Representation of 2D frame less visual space as a neural manifold and its information geometric interpretation
This work provides a theoretical framework for understanding how the human brain processes spatial information, particularly distance estimation and curve perception, potentially impacting neuroscience and computational models of vision.
This paper models 2D frameless visual space as a neural manifold within an information geometry framework, proposing that spatial information processing in the human brain can be modeled in a parametric probability space with a Fisher-Rao metric. The authors demonstrate that this space is a homogeneous Riemannian space of constant negative curvature, yielding geodesics that simulate various visual phenomena.

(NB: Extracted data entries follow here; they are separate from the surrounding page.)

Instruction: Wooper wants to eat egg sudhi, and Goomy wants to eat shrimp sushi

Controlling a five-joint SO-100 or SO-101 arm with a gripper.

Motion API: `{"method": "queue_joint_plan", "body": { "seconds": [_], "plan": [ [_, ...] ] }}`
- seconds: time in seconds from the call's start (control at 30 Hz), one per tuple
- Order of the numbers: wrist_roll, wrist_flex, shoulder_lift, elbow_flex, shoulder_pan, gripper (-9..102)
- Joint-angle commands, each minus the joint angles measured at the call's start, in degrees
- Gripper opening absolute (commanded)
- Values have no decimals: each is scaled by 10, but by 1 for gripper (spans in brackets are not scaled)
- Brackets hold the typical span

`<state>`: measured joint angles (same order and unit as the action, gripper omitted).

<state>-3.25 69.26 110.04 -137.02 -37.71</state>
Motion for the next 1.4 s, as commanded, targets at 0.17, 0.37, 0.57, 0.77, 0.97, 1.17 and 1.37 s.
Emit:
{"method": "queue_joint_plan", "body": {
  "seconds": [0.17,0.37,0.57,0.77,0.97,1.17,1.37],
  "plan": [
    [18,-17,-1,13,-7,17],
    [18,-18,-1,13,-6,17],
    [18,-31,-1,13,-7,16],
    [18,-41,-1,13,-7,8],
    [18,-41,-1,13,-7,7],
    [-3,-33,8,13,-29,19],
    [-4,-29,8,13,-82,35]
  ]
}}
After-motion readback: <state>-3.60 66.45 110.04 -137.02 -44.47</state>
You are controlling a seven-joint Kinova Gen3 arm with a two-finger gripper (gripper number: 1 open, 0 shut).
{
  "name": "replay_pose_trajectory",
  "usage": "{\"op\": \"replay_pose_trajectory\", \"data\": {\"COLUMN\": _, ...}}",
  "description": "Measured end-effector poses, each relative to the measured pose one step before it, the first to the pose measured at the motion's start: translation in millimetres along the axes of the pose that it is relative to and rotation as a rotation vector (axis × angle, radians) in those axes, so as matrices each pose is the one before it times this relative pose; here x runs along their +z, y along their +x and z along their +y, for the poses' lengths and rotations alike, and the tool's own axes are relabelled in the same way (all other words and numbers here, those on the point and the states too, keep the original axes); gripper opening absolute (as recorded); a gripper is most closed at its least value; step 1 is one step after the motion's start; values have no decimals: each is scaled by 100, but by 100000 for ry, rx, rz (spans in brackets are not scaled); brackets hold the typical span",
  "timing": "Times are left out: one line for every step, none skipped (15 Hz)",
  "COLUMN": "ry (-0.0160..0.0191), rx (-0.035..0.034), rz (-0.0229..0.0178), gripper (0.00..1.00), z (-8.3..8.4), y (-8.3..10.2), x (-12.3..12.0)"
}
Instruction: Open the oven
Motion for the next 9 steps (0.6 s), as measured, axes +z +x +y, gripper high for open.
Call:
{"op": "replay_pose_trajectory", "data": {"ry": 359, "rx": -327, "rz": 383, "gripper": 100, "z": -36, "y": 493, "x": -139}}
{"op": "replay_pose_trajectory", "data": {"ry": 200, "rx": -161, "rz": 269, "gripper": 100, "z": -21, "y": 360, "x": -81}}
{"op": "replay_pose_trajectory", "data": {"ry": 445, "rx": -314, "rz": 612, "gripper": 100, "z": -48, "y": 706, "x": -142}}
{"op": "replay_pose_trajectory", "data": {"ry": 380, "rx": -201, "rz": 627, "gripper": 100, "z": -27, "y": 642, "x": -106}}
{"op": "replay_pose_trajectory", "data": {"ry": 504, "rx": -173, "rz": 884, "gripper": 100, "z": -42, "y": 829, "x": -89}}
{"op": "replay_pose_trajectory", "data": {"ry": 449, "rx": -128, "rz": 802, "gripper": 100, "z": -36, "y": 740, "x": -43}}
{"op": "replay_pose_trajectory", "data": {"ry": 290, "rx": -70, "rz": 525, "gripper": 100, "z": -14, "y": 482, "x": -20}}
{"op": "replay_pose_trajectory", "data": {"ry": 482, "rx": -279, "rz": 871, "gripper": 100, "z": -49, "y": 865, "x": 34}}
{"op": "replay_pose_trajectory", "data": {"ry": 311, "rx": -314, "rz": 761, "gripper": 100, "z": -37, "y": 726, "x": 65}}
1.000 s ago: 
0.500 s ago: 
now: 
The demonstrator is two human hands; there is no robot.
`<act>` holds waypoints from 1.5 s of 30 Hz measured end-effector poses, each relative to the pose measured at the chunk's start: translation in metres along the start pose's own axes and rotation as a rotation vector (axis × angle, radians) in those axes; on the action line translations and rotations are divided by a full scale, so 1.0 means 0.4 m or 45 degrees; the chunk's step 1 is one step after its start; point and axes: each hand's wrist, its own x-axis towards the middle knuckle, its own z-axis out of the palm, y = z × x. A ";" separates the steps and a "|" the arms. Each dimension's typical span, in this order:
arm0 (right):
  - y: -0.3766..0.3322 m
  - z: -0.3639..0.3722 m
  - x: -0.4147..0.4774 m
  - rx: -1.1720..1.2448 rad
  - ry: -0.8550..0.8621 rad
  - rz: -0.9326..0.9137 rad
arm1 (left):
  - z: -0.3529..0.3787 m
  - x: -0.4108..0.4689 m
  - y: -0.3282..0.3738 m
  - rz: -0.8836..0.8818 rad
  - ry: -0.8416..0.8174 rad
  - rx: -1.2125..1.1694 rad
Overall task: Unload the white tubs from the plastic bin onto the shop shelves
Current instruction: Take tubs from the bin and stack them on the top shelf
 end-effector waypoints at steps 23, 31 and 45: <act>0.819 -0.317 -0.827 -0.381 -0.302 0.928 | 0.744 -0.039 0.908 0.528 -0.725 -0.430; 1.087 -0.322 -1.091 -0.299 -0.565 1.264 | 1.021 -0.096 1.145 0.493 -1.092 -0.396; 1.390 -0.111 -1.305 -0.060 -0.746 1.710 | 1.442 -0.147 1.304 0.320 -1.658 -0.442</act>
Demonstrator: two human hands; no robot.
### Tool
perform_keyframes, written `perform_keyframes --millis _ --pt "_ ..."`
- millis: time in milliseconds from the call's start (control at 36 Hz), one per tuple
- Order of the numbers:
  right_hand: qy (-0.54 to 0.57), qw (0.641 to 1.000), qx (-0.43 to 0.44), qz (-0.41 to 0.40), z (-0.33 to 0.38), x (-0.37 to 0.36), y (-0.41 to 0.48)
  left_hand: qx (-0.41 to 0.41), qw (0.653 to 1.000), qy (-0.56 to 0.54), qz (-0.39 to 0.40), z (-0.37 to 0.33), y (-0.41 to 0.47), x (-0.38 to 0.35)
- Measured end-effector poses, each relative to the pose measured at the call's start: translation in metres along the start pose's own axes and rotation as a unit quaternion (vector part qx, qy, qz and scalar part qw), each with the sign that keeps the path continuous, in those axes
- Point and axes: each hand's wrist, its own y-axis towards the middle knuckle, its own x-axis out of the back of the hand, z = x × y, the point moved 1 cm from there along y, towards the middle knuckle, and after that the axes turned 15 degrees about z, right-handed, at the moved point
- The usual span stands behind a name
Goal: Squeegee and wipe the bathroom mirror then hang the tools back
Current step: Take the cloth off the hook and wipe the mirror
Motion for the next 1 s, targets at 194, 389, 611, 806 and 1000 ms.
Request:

Representation of 2D frame less visual space as neural manifold and its modelling in the frame work of information geometry is presented. Origin of hyperbolic nature of the visual space is investigated using evidences from neuroscience. Based on the results we propose that the processing of spatial information, particularly estimation of distance, perceiving geometrical curves etc. in the human brain can be modeled in a parametric probability space endowed with Fisher-Rao metric. Compactness, convexity and differentiability of the space is analysed and found that they obey the axioms of G space, proposed by Busemann. Further it is shown that it can be considered as a homogeneous Riemannian space of constant negative curvature. It is therefore ensured that the space yields geodesics into it. Computer simulation of geodesics representing a number of visual phenomena and advocating the hyperbolic structure of visual space is carried out. Comparison of the simulated results with the published experimental data is presented.